Richiesta terza CIG per i due dipendenti del partito democratico. Cerone (sindacato giornalisti TAA): “Non firmiamo l’accordo, la cassa integrazione non è un bancomat”.
Cassa integrazione
Foto: upi

La vicenda, non certo edificante per il Pd locale, risale al 2015. Non ci sono i soldi per pagare gli stipendi ai due dipendenti del partito, una amministrativa e un giornalista al Servizio Lavoro della Provincia Autonoma di Bolzano e si ricorre quindi alla cassa integrazione. “In mancanza di una prospettiva di un piano di rilancio in grado di ristrutturare il debito - dichiara a salto.bz il vice segretario del sindacato giornalisti del Trentino-Alto Adige Rocco Cerone - viene richiesto un terzo anno di cassa integrazione, considerato che si tratta di soldi pubblici e quindi di tutti noi, ritengo che la cassa integrazione non vada considerata un bancomat, siamo perciò stati indotti a esprimere parere negativo alla concessione della proroga”. Posizione condivisa anche dalla UILTUCS UIL SGK ma non dalla CGIL che ha invece deciso di firmare l’accordo.

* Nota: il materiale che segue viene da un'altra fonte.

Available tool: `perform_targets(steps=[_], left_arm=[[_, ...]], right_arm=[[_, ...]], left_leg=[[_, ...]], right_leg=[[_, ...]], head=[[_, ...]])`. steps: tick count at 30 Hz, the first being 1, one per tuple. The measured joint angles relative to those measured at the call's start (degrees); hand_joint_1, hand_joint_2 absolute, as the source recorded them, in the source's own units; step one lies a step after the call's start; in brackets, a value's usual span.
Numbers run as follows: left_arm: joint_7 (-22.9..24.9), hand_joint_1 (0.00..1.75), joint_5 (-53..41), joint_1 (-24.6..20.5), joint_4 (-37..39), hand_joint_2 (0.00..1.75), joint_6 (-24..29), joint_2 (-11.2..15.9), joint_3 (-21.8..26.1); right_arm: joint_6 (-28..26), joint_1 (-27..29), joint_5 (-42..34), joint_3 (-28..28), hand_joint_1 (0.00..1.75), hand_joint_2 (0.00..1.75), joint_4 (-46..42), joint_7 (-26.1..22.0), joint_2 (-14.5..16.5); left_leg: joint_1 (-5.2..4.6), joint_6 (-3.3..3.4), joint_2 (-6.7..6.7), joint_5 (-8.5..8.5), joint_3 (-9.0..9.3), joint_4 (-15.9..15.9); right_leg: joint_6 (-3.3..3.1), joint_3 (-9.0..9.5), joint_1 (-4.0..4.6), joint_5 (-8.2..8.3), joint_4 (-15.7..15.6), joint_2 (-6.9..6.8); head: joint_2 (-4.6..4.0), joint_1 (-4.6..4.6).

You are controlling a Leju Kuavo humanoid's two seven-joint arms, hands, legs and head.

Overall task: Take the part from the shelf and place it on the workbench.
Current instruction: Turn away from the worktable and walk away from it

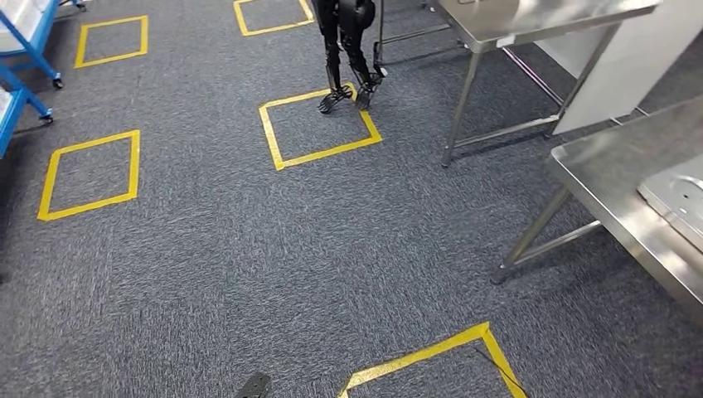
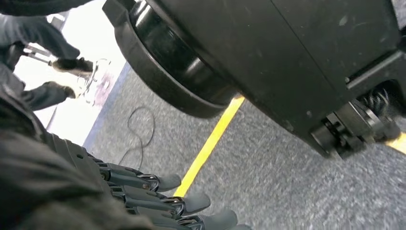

Il sindacato regionale dei giornalisti fa sapere che desta perplessità, in particolare, la mancanza di alcun accantonamento del TFR e di altri fondi per poter pagare le 12 mensilità in caso di mancato preavviso contrattuale e di legge per chi è sottoposto ad ammortizzatori sociali. La CIG del secondo anno scade il prossimo 30 settembre e nel frattempo è stata richiesta una ulteriore cassa integrazione al 40%. “Avevamo chiesto, fermo restando le perplessità sullo strumento in questione, di arrivare al 60% per dare dignità al lavoro giornalistico, poi siamo scesi al 50% e al 45%, ma anche riguardo queste ipotesi la risposta è stata negativa, motivo per cui non abbiamo firmato l’accordo. Solleva inquietudine e sconcerto che protagonista della vicenda è il partito politico di maggioranza, che dovrebbe farsi interprete degli interessi dei lavoratori”, conclude Cerone.